INSTRUCTIONS FOR THE TASK:
Reproduce word for word the lines from the beginning of the entries to the line with "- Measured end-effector", both included, but none of the pictures.

Data records:
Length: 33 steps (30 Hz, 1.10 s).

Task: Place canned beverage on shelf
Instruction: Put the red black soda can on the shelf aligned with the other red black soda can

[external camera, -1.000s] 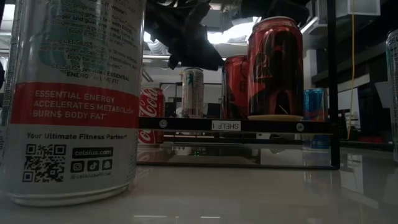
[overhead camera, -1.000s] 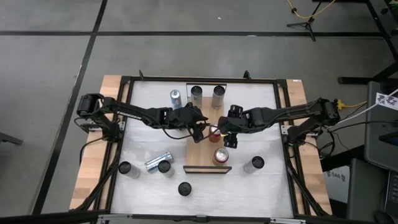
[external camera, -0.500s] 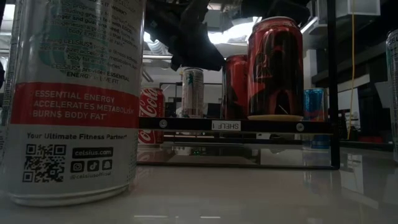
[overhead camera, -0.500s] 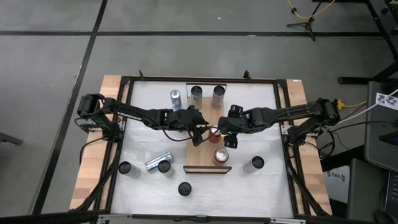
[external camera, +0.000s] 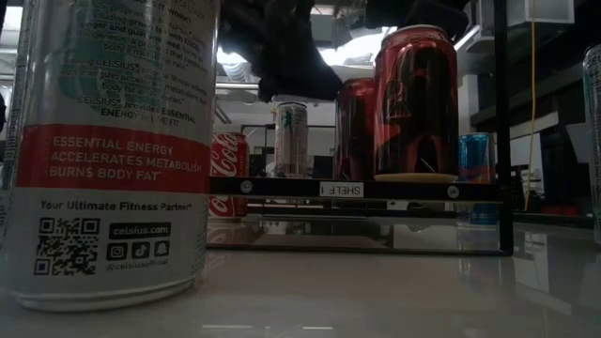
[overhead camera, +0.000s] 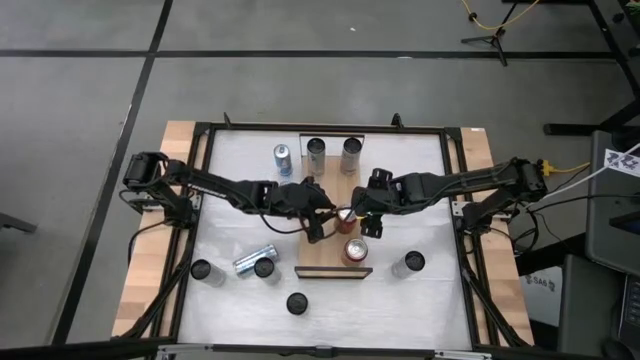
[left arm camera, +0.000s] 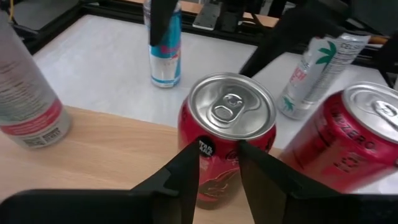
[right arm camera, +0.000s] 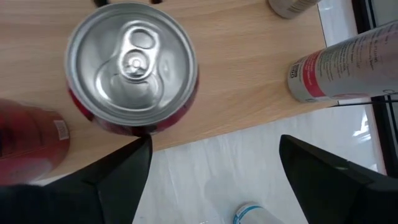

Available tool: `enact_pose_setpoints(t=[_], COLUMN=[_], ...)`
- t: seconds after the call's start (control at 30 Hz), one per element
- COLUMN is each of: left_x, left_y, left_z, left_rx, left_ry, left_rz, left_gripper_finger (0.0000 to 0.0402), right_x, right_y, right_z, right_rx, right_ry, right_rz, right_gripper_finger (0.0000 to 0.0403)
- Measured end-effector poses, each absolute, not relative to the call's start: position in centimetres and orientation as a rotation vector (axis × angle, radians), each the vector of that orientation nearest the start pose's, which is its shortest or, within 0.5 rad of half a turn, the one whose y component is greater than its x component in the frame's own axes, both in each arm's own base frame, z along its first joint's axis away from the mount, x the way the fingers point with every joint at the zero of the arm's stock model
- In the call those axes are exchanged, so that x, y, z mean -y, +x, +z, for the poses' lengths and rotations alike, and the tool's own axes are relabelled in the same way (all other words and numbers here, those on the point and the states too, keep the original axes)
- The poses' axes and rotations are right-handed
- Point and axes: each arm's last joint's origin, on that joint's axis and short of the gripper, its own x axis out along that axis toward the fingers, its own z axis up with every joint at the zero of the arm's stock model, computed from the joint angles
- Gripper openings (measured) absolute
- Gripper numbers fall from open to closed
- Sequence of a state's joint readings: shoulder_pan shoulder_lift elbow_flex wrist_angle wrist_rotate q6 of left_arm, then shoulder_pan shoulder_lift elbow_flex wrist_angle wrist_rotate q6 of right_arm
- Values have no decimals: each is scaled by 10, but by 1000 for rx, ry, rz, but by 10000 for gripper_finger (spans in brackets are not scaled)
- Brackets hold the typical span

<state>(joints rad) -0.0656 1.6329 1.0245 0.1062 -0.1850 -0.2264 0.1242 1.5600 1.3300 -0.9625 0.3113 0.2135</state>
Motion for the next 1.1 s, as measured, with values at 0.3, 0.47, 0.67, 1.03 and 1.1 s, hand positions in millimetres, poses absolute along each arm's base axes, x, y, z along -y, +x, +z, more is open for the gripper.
enact_pose_setpoints(t=[0.3, 0.47, 0.67, 1.03, 1.1], left_x=[25, 25, 23, 10, 6], left_y=[355, 355, 352, 349, 350], left_z=[230, 231, 235, 238, 238], left_rx=[-484, -482, -474, -458, -456], left_ry=[-153, -152, -145, -84, -94], left_rz=[154, 160, 187, 363, 377], left_gripper_finger=[111, 111, 111, 111, 111], right_x=[-29, -29, -28, -20, -15], right_y=[303, 301, 296, 297, 297], right_z=[281, 282, 294, 300, 300], right_rx=[-1139, -1152, -1171, -1131, -1133], right_ry=[-69, -68, -74, -121, -112], right_rz=[-286, -283, -285, -376, -391], right_gripper_finger=[344, 344, 344, 344, 344])
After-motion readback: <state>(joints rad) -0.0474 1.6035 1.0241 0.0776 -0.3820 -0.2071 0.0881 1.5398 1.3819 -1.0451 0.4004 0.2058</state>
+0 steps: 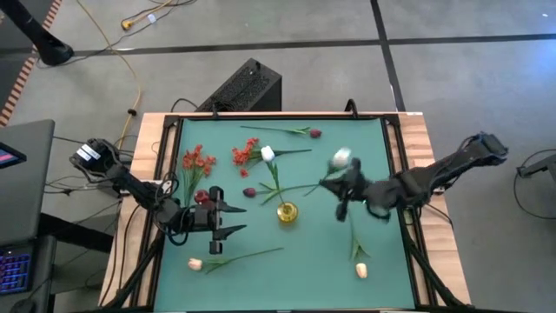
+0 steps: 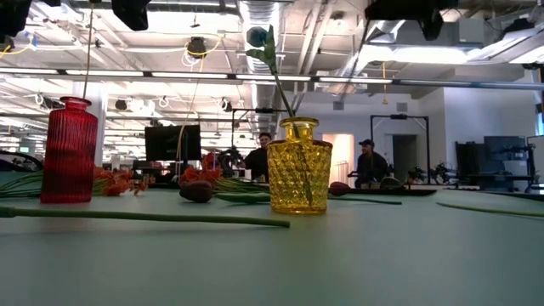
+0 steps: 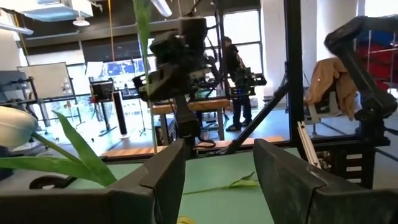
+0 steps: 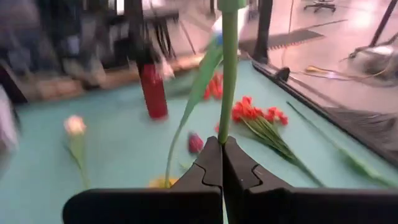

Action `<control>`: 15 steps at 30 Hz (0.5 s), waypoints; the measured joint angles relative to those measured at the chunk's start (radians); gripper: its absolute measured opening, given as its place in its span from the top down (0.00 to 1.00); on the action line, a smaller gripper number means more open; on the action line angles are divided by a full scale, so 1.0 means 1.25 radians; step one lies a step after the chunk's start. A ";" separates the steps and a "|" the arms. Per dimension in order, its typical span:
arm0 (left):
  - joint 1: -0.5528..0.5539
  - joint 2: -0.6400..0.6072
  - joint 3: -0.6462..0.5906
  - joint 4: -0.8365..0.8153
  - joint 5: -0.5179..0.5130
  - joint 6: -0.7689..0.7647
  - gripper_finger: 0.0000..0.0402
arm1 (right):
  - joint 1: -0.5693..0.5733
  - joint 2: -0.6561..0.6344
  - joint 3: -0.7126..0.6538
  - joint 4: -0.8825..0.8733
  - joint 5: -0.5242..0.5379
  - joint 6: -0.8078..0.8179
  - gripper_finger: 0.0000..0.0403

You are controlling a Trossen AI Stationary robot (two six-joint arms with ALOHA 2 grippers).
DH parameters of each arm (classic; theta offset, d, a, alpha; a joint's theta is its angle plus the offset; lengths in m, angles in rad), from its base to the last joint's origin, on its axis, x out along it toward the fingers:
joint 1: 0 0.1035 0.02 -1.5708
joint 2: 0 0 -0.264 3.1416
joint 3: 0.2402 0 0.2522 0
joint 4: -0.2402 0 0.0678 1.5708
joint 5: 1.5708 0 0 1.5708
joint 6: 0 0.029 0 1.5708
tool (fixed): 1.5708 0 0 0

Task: Sort flowers into vase by color
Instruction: Put the white flower into the yellow vase

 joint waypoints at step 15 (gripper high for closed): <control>0.028 -0.006 0.000 -0.053 -0.014 -0.014 0.56 | -0.023 -0.004 -0.083 0.246 -0.118 -0.026 0.95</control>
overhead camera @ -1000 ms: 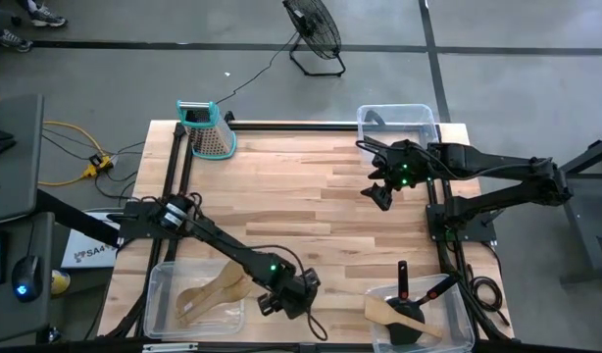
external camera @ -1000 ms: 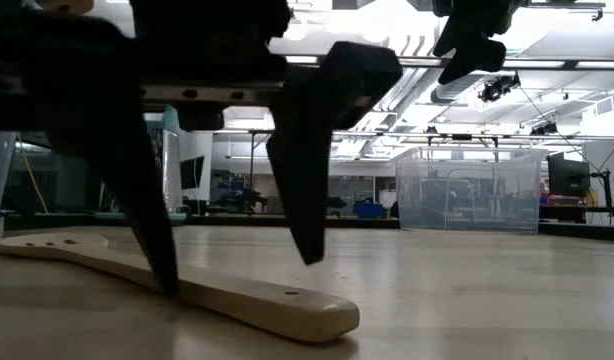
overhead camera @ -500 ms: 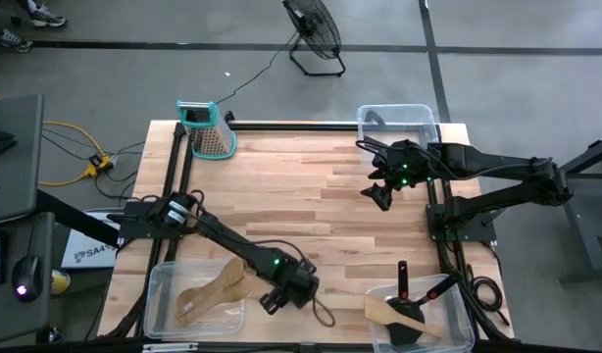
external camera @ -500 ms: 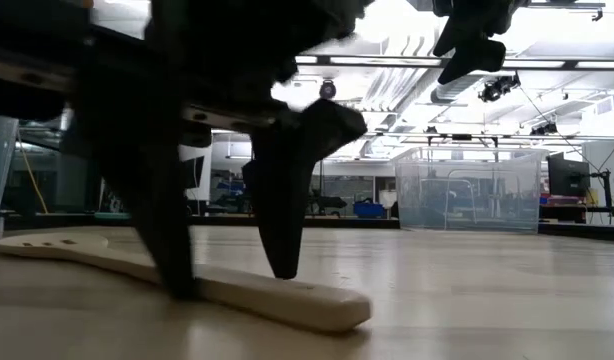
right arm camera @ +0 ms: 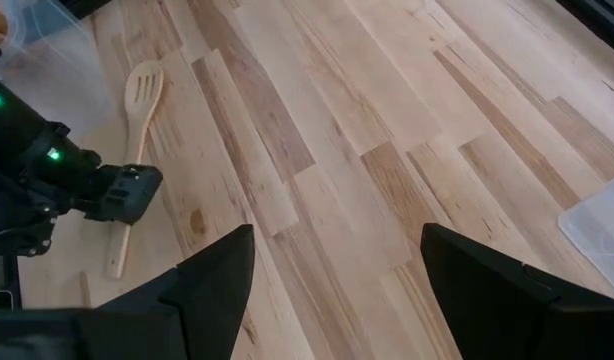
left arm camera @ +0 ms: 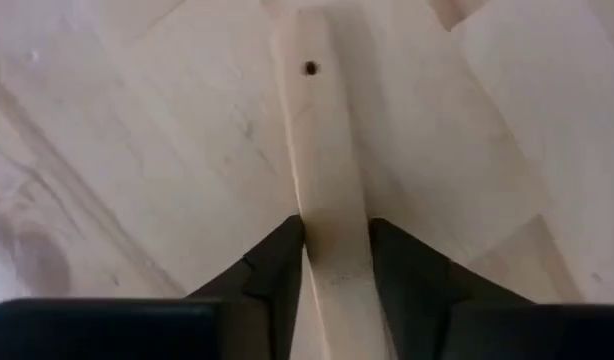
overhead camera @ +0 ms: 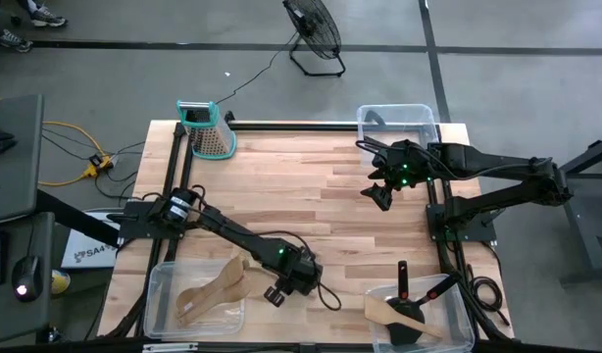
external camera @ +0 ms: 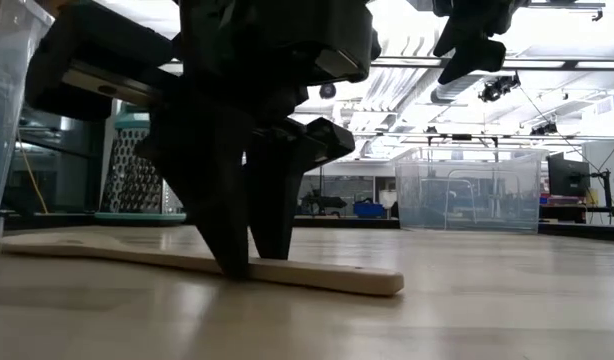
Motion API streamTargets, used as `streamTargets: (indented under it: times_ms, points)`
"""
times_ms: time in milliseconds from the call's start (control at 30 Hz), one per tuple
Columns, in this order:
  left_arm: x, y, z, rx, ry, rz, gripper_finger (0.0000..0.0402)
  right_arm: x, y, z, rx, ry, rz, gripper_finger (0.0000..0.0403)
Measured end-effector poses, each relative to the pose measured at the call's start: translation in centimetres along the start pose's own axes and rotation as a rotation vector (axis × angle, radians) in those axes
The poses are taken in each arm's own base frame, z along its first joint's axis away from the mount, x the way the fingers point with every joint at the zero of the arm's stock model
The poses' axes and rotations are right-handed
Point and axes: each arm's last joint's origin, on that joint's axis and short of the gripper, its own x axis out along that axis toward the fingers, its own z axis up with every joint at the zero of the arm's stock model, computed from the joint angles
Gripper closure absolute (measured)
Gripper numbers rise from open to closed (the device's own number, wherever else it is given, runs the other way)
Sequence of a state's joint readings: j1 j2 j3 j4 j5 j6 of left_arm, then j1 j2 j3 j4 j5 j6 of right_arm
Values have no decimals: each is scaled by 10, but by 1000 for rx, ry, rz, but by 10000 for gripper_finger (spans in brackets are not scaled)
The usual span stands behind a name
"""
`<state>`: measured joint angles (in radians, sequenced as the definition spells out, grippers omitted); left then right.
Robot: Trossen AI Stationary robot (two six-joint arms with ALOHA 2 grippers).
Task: Pick & Place Kitchen Items
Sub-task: Put the light brown slotted serving spoon into the bottom left transparent bin
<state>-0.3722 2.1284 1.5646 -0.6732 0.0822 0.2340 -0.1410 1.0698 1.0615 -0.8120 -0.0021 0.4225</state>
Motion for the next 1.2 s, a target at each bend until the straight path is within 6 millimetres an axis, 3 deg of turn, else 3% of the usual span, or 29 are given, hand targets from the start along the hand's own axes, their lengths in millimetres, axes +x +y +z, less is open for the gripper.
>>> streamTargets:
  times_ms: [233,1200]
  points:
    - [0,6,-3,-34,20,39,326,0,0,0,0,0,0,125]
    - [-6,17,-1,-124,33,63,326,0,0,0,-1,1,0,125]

ANSWER TO THIS EXERCISE:
Length: 33 steps (30 Hz, 1.10 s).

Task: Place canned beverage on shelf
Instruction: Put the red black soda can on the shelf aligned with the other red black soda can

[external camera, -1.000s] 
[overhead camera, -1.000s] 
[external camera, -0.500s] 
[overhead camera, -0.500s] 
[external camera, +0.000s] 
[overhead camera, +0.000s] 
[left arm camera, +0.000s] 
[right arm camera, +0.000s] 

Available tool: `enact_pose_setpoints(t=[_], COLUMN=[_], ...)`
- t: seconds after the call's start (control at 30 Hz), one per element
- COLUMN is each of: left_x, left_y, left_z, left_rx, left_ry, left_rz, left_gripper_finger (0.0000 to 0.0402), right_x, right_y, right_z, right_rx, right_ry, right_rz, right_gripper_finger (0.0000 to 0.0403)
- Measured end-effector poses, each absolute, not relative to the call's start: position in centimetres and orientation as a rotation vector (axis × angle, radians), each the vector of that orientation nearest the start pose's, which is its shortest or, within 0.5 rad of half a turn, the one whose y component is greater than its x component in the frame's own axes, both in each arm's own base frame, z along its first joint's axis away from the mount, x the way the fingers point with every joint at the zero of the arm's stock model

That completes the answer, and no more is expected.